Return exactly the lines below, starting with the one that has "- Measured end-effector" and going on through the one that has "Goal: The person".

** Source material follows **

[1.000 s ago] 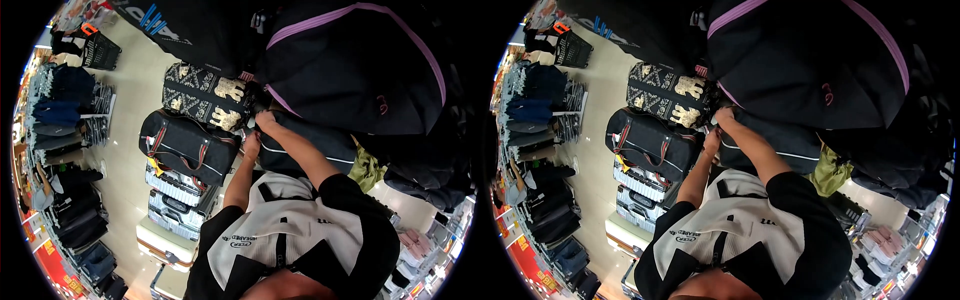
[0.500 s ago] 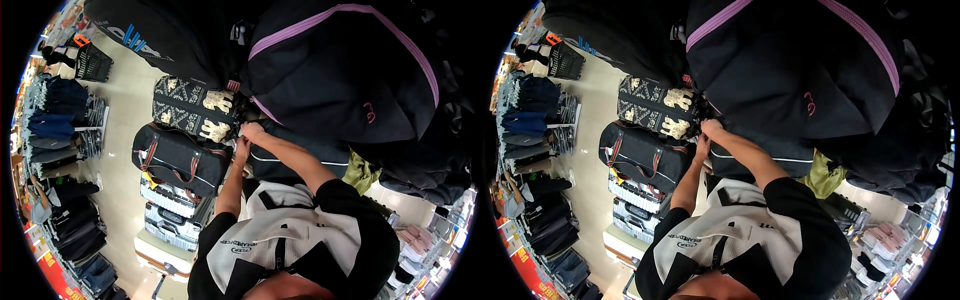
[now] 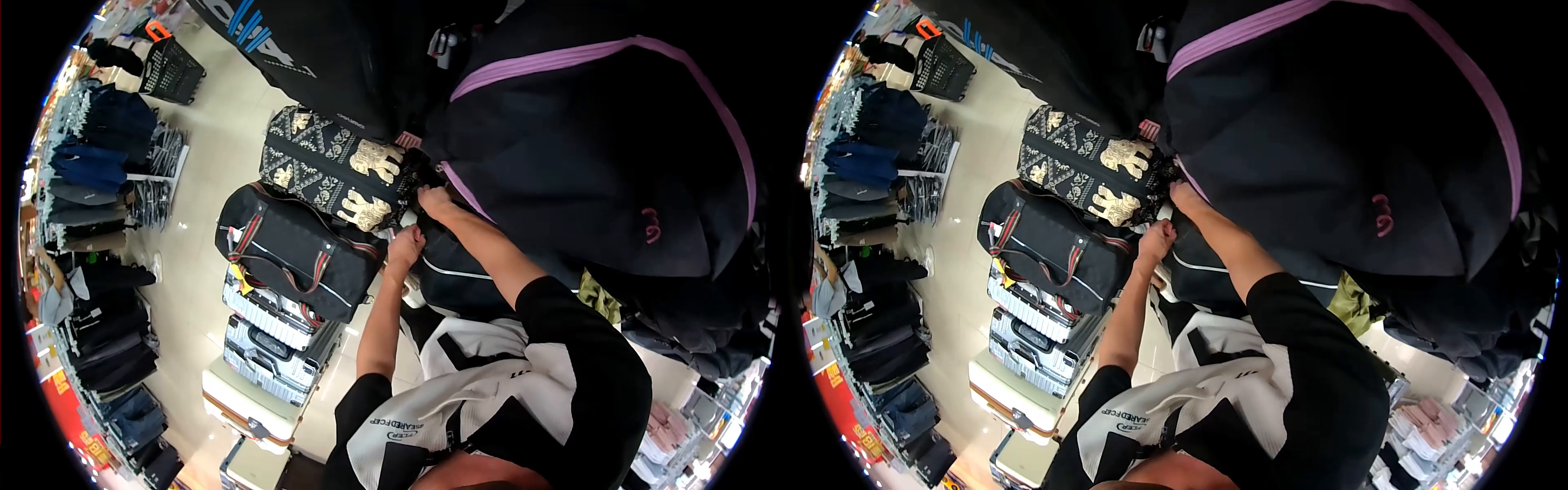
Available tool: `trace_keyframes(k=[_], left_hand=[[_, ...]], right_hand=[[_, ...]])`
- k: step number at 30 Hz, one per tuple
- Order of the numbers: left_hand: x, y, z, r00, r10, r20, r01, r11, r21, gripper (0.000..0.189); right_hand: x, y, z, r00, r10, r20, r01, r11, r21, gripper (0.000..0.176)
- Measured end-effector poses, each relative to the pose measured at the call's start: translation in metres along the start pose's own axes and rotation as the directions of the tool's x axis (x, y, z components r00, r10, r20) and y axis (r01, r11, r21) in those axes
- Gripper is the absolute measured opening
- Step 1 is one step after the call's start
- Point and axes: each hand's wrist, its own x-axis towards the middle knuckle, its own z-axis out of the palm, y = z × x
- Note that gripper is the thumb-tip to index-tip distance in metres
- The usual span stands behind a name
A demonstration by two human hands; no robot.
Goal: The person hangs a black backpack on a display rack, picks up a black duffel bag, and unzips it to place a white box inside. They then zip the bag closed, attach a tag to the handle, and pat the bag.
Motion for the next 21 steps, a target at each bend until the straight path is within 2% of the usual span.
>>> trace_keyframes(k=[3, 5, 7, 8, 10, 12, 14, 15, 16, 17, 18, 20, 21], left_hand=[[-0.006, 0.009, -0.004, 1.0, 0.003, -0.018, -0.002, 1.0, 0.023, 0.018], [-0.013, 0.014, 0.0, 0.996, -0.007, -0.084, 0.007, 1.0, 0.006, 0.018], [-0.02, 0.016, 0.006, 0.99, 0.004, -0.144, -0.002, 1.0, 0.012, 0.018], [-0.019, 0.014, 0.011, 0.994, 0.008, -0.105, -0.004, 0.999, 0.04, 0.019], [-0.022, 0.022, 0.011, 0.997, -0.003, -0.083, 0.007, 0.999, 0.043, 0.02], [-0.025, 0.022, 0.015, 0.99, 0.023, -0.137, -0.018, 0.999, 0.035, 0.018], [-0.028, 0.021, 0.018, 0.978, 0.028, -0.208, -0.023, 0.999, 0.022, 0.015], [-0.031, 0.027, 0.012, 0.979, -0.071, -0.193, 0.061, 0.997, -0.056, 0.014], [-0.035, 0.034, 0.007, 0.971, -0.168, -0.169, 0.146, 0.98, -0.135, 0.014], [-0.042, 0.022, 0.017, 0.963, -0.096, -0.251, 0.026, 0.962, -0.271, 0.016], [-0.049, 0.015, 0.02, 0.976, -0.159, -0.147, 0.085, 0.906, -0.416, 0.025], [-0.08, 0.031, 0.01, 0.98, -0.175, -0.09, 0.1, 0.835, -0.541, 0.038], [-0.095, 0.041, 0.002, 0.983, -0.184, 0.004, 0.161, 0.85, -0.501, 0.05]], right_hand=[[0.021, -0.005, 0.017, 0.999, -0.031, 0.035, 0.035, 0.995, -0.095, 0.03], [0.03, -0.008, 0.031, 0.997, -0.029, 0.068, 0.038, 0.99, -0.137, 0.034], [0.036, -0.013, 0.031, 0.985, 0.065, 0.157, -0.059, 0.997, -0.046, 0.034], [0.041, -0.013, 0.028, 0.974, 0.113, 0.197, -0.114, 0.993, -0.006, 0.034], [0.05, -0.015, 0.042, 0.97, 0.027, 0.243, -0.01, 0.998, -0.069, 0.038], [0.049, -0.018, 0.042, 0.98, 0.015, 0.2, 0.008, 0.993, -0.114, 0.039], [0.048, -0.019, 0.033, 0.975, 0.0, 0.223, 0.022, 0.995, -0.098, 0.04], [0.046, -0.018, 0.029, 0.971, -0.01, 0.24, 0.032, 0.996, -0.088, 0.04], [0.067, -0.021, 0.085, 0.971, 0.157, 0.179, -0.165, 0.986, 0.034, 0.04], [0.055, -0.02, 0.067, 0.976, 0.167, 0.136, -0.188, 0.97, 0.152, 0.041], [0.035, -0.02, 0.03, 0.977, 0.191, 0.095, -0.21, 0.94, 0.27, 0.043], [-0.002, -0.02, -0.021, 0.981, 0.191, 0.021, -0.186, 0.916, 0.355, 0.049], [-0.009, -0.016, -0.03, 0.984, 0.175, -0.009, -0.155, 0.894, 0.42, 0.052]])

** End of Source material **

Answer area -
- Measured end-effector poses, each relative to the pose measured at the call's start: translation in metres along the start pose's own axes and rotation as the directions of the tool's x axis (x, y, z components r00, r10, r20) and y axis (r01, r11, r21) in those axes
- Gripper is the absolute measured opening
- Step 1 is one step after the call's start
- Point and axes: each hand's wrist, its own x-axis towards the middle knuckle, its own z-axis out of the palm, y = z × x
- Note that gripper is the thumb-tip to index-tip distance in metres
- The usual span stands behind a name
A demonstration by two human hands; no robot.
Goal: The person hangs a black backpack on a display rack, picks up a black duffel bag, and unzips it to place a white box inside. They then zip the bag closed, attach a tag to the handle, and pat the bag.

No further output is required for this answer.